» Problem to work on:
The full listing, copied exactly and free of pictures, is the expected reply.
-- Given data follows --
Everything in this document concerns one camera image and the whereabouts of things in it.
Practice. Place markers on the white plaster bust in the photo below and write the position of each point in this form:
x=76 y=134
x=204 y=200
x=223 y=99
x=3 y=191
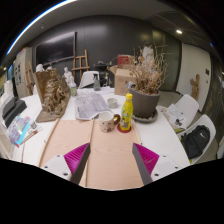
-- Given data concluded --
» Solution for this exercise:
Everything in this document concerns one camera image and the whereabouts of things in it.
Practice. Place markers on the white plaster bust in the photo below and write the position of each point in this form:
x=76 y=134
x=204 y=200
x=223 y=99
x=3 y=191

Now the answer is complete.